I Feel Like a Number

My five-year-old Graham is already very interested in math and numbers, probably more than I ever was. His favorite book is Chicka Chicka 123 by Bill Martin, Michael Sampson & Lois Ehlert. He gets this warped numerical brain from his mother, who was a chemistry major in college before committing instead to the technical theater program. [It may seem like she did a complete 180-degree turn, but there’s a good amount of chemistry and physics involved in really knowing about paints, lighting, color temperatures, sound, and set construction.]

Me, I prefer the metaphorical and social aspects of numbers. The context. The interpretation. The poetic possibility of the words “two” and “four” at the end of a line in a song. For instance, I used to look at historical books on baseball as a kid, with lists of statistics and comparisons. Not because I was interested in the numbers, just the guys… like what about their personality made them good performers? I did baseball cards, too, though I never bought very many and unfortunately did not save any.

We here in America, the “marketing” capital of the world, have a greater appreciation for demographics and statistics than we do for pure theoretical or academic mathematics. [Statistically, the number of residents here is now around 301,139,947.] Not that we can’t be fooled by more savvy interpreters who use numbers to mislead us… like publishing an average score rather than a median score to tout the quality of their product. (If you don’t know the difference, it just means you’re typical… not normal  but typical , because norms have a specific mathematical meaning in addition to a vague social one — not to mention: nobody who reads Marking Time is normal anyway. How could they be?)

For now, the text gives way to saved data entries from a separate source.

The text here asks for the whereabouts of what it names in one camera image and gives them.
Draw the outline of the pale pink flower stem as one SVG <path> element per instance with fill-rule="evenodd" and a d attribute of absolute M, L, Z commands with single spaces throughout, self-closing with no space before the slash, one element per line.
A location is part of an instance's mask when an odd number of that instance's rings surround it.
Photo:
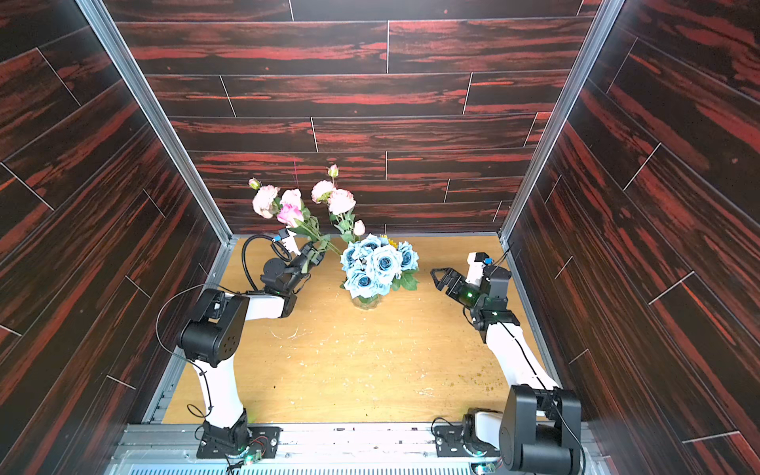
<path fill-rule="evenodd" d="M 275 219 L 277 221 L 280 198 L 286 190 L 281 192 L 279 187 L 262 185 L 256 179 L 249 180 L 249 186 L 256 191 L 253 198 L 253 211 L 264 219 Z"/>

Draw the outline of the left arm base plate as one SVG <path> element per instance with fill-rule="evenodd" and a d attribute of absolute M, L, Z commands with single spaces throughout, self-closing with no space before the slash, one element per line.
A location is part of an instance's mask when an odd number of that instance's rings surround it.
<path fill-rule="evenodd" d="M 202 427 L 196 457 L 198 459 L 273 459 L 281 436 L 281 427 L 248 426 Z"/>

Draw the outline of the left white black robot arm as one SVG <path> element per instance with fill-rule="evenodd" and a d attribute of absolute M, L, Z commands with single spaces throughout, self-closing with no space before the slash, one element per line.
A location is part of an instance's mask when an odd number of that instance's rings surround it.
<path fill-rule="evenodd" d="M 234 355 L 241 344 L 245 323 L 289 317 L 302 283 L 324 257 L 312 243 L 306 243 L 291 261 L 275 257 L 265 263 L 261 275 L 264 288 L 259 291 L 202 292 L 178 346 L 198 374 L 207 406 L 203 417 L 206 427 L 237 429 L 247 424 L 234 371 Z"/>

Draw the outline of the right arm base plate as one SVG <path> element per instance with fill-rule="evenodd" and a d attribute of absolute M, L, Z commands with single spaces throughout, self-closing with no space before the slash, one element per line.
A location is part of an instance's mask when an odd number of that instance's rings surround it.
<path fill-rule="evenodd" d="M 501 457 L 500 451 L 489 443 L 467 439 L 462 425 L 437 421 L 431 426 L 435 453 L 439 458 L 493 458 Z"/>

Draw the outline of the pink peony flower stem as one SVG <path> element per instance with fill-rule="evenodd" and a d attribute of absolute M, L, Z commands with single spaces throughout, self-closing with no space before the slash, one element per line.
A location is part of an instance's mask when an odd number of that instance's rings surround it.
<path fill-rule="evenodd" d="M 356 219 L 354 214 L 356 199 L 352 192 L 339 188 L 336 184 L 340 175 L 340 169 L 336 164 L 328 168 L 327 174 L 328 180 L 319 181 L 313 186 L 312 201 L 327 206 L 330 221 L 343 241 L 357 243 L 365 235 L 366 229 L 364 223 Z"/>

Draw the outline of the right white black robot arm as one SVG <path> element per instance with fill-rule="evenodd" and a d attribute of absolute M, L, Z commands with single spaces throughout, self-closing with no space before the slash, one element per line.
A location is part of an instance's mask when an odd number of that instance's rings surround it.
<path fill-rule="evenodd" d="M 520 321 L 508 308 L 511 271 L 489 259 L 467 275 L 451 267 L 431 271 L 435 288 L 461 304 L 465 319 L 496 356 L 510 386 L 502 412 L 471 409 L 458 428 L 465 452 L 496 452 L 506 469 L 530 474 L 584 474 L 582 406 L 538 362 Z"/>

I don’t know what the current international education rankings are, and I’m too lazy to look it up now, but U.S. school children have often been ranked outside the top ten in math and science when compared to other industrialized nations. But let’s not forget context : these rankings may or may not mean the other nations have smarter children. It more likely means that our U.S. priorities have skewed toward consumption and distribution rather than production of real goods, one of the main economic areas (other than medicine and finance) where math and science knowledge are most necessary. Look around you, where you are sitting right now. Where was the furniture made? Where was your shirt made? Your desktop phone or cell phone? And we already know that most if not all of your computer was built overseas. See… the numbers don’t lie.

So even though April is national poetry month, I’m going to swim against the tide and my own natural tendencies to publish a few hard, incontrovertible numbers and stats here this week. First (tomorrow) the socially relevant ones, then after that some trivial and temporary personal ones.


Responses

  1. So much to say. Like, I CAN’T believe Graham is five now.

    And would you want normal readers? Normal is boring and overrated.

    And Amen to this statement: “It more likely means that our U.S. priorities have skewed toward consumption and distribution rather than production of real good.”

    Cheers.

  2. Yeah, normal is not my goal, for me or my readership. That’s what I try to teach my students and my son as well… normal is overrated.